Canadian pensioners are searching for top TSX dividend stocks to add to their self-directed Tax-Free Savings Account (TFSA) portfolios focused on generating reliable and growing passive income.
Enbridge
Enbridge (TSX:ENB) is a good example of a dividend-growth stock that also provides a high yield. The shares currently trade for close to $62. This is down from the 2025 high of around $65, so investors can take advantage of the dip to get a nice dividend yield above 6%.
Enbridge is best known for its vast oil pipeline network that moves roughly 30% of the oil produced in Canada and the United States. In recent years, the company shifted its growth strategy to other segments to take advantage of emerging opportunities. Enbridge purchased an oil export terminal in Texas. It is also a partner on the Woodfibre liquified natural gas (LNG) export facility being built in British Columbia. Enbridge also expanded its renewable energy group through the purchase of a wind and solar energy project developer. Finally, Enbridge became the largest operator of natural gas utilities in North America through its US$14 billion acquisition of three natural gas utilities in the United States last year.

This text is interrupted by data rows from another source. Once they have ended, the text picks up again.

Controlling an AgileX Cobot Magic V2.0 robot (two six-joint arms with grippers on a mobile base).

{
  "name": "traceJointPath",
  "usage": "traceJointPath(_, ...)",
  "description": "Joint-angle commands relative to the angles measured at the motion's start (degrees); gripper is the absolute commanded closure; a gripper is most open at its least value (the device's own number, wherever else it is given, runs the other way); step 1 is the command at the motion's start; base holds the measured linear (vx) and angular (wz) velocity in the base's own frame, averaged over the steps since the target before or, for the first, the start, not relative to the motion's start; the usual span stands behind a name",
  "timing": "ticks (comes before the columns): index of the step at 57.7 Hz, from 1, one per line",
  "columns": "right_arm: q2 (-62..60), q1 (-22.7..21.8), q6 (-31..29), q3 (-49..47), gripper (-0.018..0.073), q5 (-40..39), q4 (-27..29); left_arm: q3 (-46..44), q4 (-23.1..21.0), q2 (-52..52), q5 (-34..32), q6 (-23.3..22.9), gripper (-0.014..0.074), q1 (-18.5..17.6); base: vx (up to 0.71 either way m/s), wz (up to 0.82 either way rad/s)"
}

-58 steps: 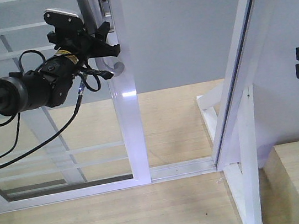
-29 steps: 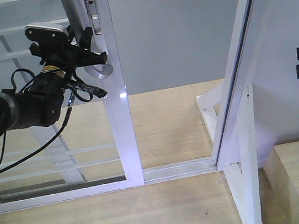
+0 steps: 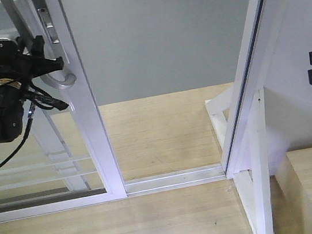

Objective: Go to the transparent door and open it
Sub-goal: 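Slide the door further open with the left gripper holding the handle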

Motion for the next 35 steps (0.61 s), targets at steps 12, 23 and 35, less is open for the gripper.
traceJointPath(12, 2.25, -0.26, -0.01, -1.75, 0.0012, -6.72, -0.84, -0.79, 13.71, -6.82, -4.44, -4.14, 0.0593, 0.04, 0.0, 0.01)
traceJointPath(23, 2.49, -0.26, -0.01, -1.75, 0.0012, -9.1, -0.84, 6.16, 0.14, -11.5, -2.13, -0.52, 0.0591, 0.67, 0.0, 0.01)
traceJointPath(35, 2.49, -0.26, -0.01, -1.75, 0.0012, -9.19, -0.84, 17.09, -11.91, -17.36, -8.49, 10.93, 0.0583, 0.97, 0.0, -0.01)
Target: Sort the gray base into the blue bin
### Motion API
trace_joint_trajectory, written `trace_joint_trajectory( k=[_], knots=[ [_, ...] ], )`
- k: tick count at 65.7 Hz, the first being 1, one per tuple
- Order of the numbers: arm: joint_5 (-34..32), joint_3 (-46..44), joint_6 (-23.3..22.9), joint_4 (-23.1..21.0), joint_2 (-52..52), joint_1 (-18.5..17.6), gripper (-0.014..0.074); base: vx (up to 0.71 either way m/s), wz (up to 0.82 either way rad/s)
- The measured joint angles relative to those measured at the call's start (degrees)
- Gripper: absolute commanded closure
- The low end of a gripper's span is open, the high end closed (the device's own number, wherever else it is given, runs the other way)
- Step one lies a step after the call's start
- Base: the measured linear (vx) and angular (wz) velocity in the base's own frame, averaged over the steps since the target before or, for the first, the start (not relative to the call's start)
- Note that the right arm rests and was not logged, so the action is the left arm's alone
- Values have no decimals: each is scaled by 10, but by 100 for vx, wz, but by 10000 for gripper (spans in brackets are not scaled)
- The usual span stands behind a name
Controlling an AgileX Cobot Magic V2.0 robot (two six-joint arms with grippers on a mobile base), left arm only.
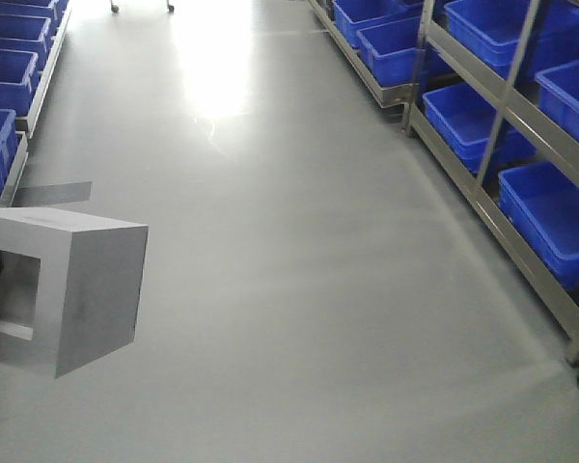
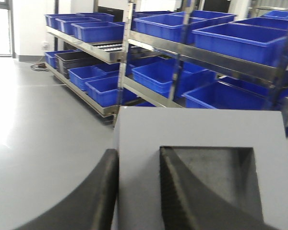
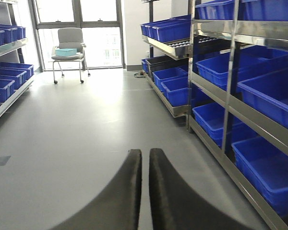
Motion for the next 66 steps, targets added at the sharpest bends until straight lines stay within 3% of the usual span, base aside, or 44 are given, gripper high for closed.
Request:
trace_joint_trajectory(
  k=[66],
  knots=[
    [-1, 0, 0, 0, -1, 0, 593, 48, 18]
  ],
)
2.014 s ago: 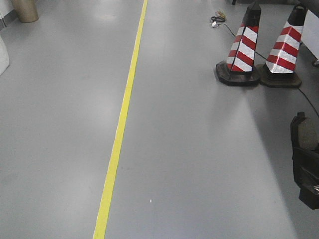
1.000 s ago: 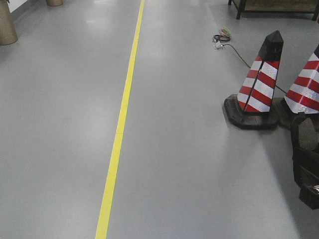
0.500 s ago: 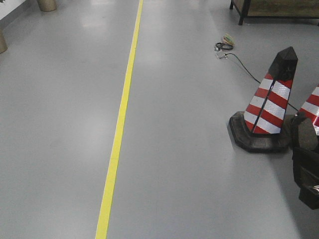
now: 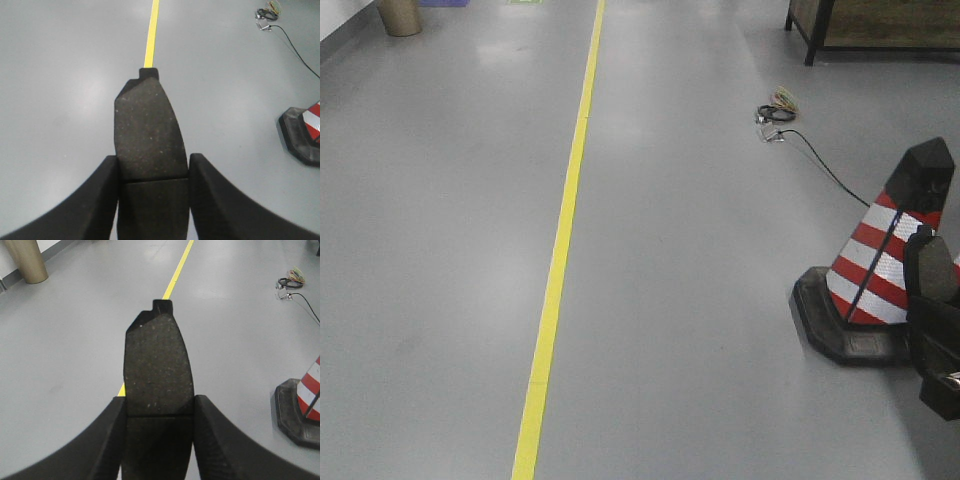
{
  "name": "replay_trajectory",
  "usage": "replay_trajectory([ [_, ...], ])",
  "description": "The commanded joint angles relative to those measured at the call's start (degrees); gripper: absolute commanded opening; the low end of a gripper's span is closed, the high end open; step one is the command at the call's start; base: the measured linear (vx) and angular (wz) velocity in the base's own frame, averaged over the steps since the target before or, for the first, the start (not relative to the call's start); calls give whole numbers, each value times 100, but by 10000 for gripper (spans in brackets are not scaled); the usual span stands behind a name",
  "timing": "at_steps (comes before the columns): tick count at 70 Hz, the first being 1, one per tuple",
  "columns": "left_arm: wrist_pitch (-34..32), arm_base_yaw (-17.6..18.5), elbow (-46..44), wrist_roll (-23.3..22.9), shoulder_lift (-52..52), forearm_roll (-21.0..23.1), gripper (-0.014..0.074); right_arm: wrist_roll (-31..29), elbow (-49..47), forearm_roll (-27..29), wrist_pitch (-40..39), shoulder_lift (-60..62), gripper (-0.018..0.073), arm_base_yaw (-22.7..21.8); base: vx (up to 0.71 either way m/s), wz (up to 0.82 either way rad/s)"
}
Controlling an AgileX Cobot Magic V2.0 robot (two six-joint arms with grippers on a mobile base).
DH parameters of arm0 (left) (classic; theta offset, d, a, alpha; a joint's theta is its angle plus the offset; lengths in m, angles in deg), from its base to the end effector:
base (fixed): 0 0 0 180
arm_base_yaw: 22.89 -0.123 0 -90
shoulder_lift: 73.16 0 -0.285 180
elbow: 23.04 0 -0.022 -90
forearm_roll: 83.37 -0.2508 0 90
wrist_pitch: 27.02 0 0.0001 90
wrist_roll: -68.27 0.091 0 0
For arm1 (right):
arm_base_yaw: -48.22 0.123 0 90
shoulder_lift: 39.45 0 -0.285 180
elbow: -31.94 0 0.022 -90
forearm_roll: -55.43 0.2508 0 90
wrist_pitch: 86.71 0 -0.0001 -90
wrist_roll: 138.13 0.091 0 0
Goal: Move and align brake pads A on conveyor
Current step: 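Drive forward along the yellow floor line past the striped cones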
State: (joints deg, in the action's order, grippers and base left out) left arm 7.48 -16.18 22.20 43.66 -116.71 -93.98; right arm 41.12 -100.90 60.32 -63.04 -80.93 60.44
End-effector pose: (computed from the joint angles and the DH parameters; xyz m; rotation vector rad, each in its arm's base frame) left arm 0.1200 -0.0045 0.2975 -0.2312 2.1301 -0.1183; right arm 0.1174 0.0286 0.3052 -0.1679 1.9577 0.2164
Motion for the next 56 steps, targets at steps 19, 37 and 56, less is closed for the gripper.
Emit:
replay_trajectory([
  [19, -491, 37, -172, -7, 8, -46, 174, -39, -176, 1, -514, -13, -6, -22, 45, 0],
  [37, -491, 37, -172, -7, 8, -46, 174, -39, -176, 1, -520, -13, -6, -22, 42, -8],
  [56, -491, 37, -172, -7, 8, -46, 174, -39, -176, 1, -520, -13, -6, -22, 38, -16],
])
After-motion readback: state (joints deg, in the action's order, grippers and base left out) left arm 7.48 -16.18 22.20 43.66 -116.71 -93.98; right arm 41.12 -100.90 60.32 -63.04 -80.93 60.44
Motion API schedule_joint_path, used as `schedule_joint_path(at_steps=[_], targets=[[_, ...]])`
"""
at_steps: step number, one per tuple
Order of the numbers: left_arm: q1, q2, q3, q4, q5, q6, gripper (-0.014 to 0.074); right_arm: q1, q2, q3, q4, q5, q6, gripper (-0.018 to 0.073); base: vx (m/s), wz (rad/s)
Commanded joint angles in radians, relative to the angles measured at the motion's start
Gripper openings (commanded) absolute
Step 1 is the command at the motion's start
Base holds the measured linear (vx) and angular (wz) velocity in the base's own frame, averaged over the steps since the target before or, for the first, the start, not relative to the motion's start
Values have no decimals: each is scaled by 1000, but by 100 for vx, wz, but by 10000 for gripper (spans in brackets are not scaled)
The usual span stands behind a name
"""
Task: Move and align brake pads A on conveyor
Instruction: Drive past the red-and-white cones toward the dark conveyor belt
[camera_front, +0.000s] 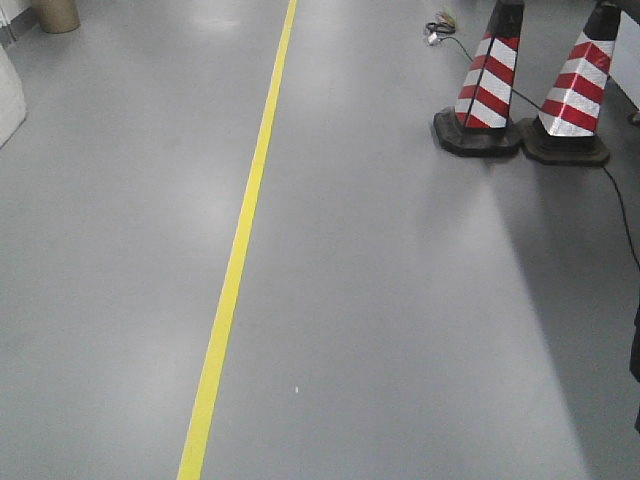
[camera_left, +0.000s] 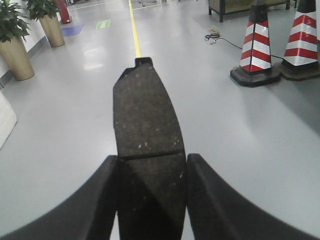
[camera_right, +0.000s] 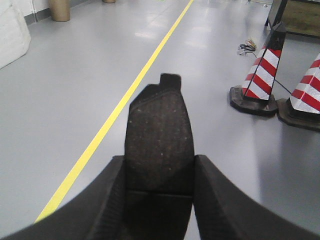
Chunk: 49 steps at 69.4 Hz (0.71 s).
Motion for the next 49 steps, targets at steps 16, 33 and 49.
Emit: schedule_joint_path(at_steps=[16, 33, 49], targets=[[-7, 4, -31, -11, -101, -2, 183, -1, 7, -31, 1, -98, -10, 97, 75, -2], [-7, 4, -31, -11, -101, -2, 183, -1, 6, -31, 1, -97, -10, 97, 73, -3], [-7, 4, -31, -11, -101, -2, 183, -1, 6, -31, 1, -97, -10, 97, 72, -7]])
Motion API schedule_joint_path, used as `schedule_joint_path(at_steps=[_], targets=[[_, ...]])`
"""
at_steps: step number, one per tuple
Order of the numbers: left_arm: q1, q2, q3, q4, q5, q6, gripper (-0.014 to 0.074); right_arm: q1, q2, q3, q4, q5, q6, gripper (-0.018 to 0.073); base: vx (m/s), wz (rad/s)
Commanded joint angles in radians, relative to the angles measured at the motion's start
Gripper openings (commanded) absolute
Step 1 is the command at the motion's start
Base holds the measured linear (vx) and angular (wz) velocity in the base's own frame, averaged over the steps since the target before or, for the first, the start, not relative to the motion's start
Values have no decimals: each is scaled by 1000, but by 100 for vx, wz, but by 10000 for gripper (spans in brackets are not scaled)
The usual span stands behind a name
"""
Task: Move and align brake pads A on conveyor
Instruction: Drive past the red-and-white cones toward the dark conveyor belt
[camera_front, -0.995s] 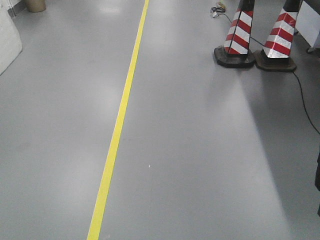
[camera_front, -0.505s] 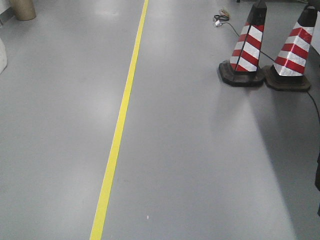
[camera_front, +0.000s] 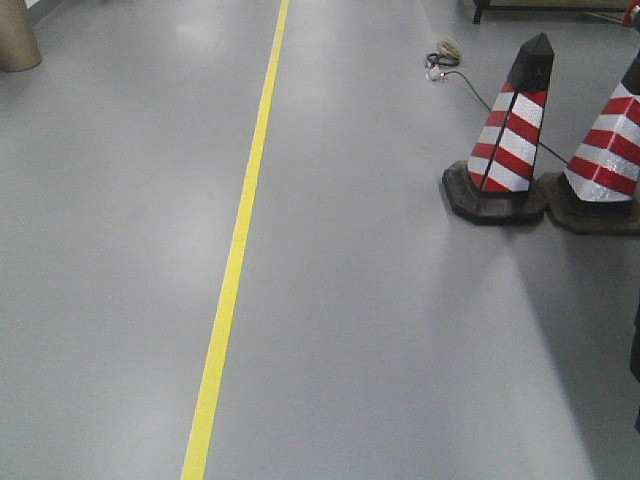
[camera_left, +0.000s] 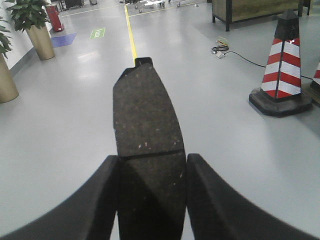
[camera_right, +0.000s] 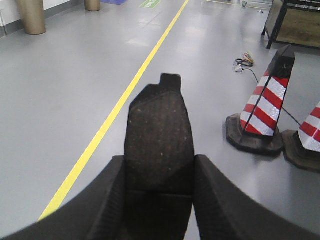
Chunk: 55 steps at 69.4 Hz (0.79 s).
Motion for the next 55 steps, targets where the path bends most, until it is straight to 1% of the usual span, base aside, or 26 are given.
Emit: schedule_joint_path(at_steps=[1, 55], targets=[[-7, 4, -31, -11, -101, -2, 183, -1, 6, -31, 1, -97, -10, 97, 71, -6], [-7, 4, -31, -11, -101, -2, 183, -1, 6, -31, 1, -97, -11, 97, 67, -4]])
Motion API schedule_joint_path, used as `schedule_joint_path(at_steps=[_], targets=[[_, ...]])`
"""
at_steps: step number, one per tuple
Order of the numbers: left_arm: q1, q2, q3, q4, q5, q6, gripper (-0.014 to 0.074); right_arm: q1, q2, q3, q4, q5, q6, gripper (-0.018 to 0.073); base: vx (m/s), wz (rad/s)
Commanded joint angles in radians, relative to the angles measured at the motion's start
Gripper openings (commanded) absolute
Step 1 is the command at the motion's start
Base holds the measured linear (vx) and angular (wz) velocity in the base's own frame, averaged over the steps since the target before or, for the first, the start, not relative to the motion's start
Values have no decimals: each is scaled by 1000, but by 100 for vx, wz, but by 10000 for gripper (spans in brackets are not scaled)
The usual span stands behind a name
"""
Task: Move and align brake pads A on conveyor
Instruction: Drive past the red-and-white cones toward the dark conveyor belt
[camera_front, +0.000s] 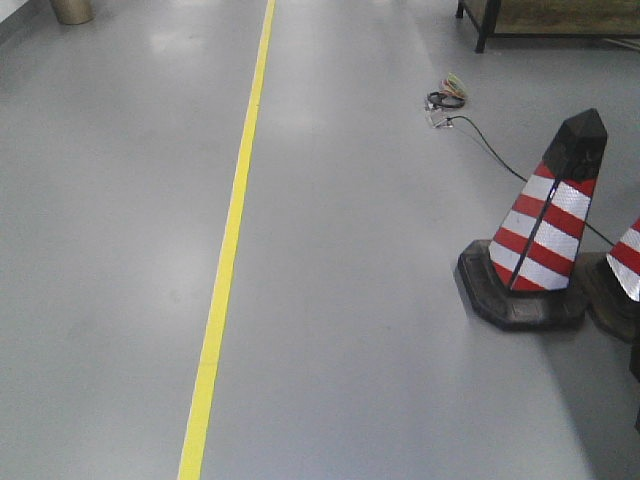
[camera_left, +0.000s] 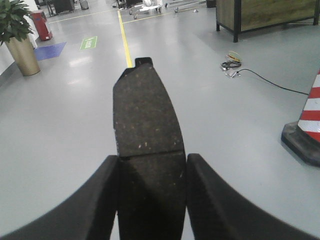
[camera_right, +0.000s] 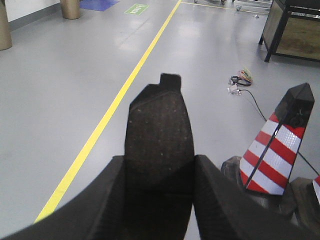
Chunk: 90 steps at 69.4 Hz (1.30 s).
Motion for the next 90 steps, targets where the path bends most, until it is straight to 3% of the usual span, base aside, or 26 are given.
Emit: schedule_joint_path(at_steps=[1, 62, 90], targets=[[-7, 4, -31, -11, -101, -2, 183, -1, 6, -31, 1, -97, -11, 97, 63, -7], [-7, 4, -31, -11, -101, -2, 183, -1, 6, -31, 1, -98, -11, 97, 54, -11], [-7, 4, -31, -11, -101, -2, 183, -1, 6, -31, 1, -98, -10, 97, 39, -44]])
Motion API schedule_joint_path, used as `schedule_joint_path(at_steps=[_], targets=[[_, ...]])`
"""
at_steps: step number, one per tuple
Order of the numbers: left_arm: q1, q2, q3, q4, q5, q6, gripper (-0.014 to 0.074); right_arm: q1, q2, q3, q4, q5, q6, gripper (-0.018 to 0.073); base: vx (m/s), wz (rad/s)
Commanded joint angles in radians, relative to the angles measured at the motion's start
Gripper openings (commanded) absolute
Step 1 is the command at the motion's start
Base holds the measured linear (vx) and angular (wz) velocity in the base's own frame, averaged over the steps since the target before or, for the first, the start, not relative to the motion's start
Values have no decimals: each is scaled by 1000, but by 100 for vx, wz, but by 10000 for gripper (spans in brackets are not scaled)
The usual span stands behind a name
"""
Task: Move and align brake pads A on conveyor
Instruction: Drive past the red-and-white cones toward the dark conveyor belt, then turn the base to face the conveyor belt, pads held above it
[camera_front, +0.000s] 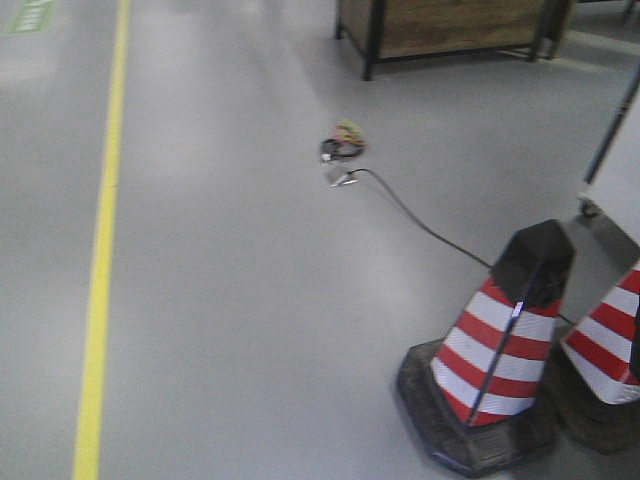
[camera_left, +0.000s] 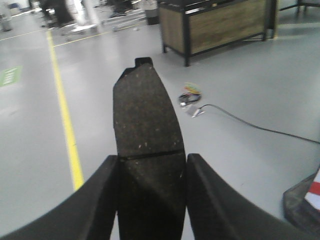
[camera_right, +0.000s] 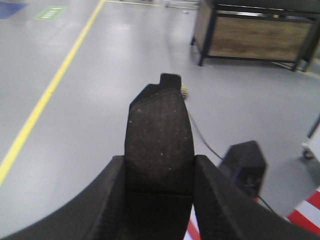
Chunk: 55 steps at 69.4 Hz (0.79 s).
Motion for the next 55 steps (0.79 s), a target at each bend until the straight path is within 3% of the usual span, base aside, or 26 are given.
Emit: schedule_joint_path(at_steps=[1, 55], targets=[[-7, 4, -31, -11, -99, -2, 183, -1, 6, -31, 1, -98, -10, 97, 35, -67], [-7, 4, -31, -11, -99, -2, 183, -1, 6, -31, 1, -97, -10, 97, 30, -73]])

On the development side, Enbridge is working on a $28 billion capital program to drive additional revenue and earnings growth over the medium term. Investors will want to look for any news on a potential increase to the capital plan when the second-quarter (Q2) 2025 earnings come out on July 31. Enbridge recently announced a US$900 million solar project in Texas.
Enbridge raised the dividend in each of the past 30 years with a compound annual growth rate of about 9% over that timeframe. Earnings expansion from acquisitions and development projects should support ongoing dividend hikes.
Canadian Natural Resources
Canadian Natural Resources (TSX:CNQ) is arguably a contrarian pick right now due to the slump in oil prices. The stock trades near $44 at the time of writing, compared to a high of around $55 last year. Oil and natural gas producers rely on commodity prices to determine margins, so there can be more volatility in the share prices on big moves in the energy markets.
That being said, CNRL has managed to raise its dividend annually for the past 25 years. Successful drilling and timely acquisitions have enabled the company to steadily boost production. CNRL’s operations are very efficient, so it is able to generate profits at low energy prices. For example, the company says its West Texas Intermediate (WTI) breakeven price is around US$40 to US$45 per barrel. WTI currently trades near $69 per barrel, so margins are still good.
CNRL is also a large natural gas producer. Demand and pricing for Canadian natural gas could rise considerably in the coming years as new LNG export facilities are completed, giving producers access to more lucrative international markets.
Investors who buy CNRL at the current price can get a dividend yield of 5.35%. The strong balance sheet enables the board to maintain dividend growth during challenging market conditions.
The bottom line
Enbridge and CNRL pay attractive dividends that should continue to grow. If you have some cash to put to work in a TFSA targeting passive income, these stocks deserve to be on your radar.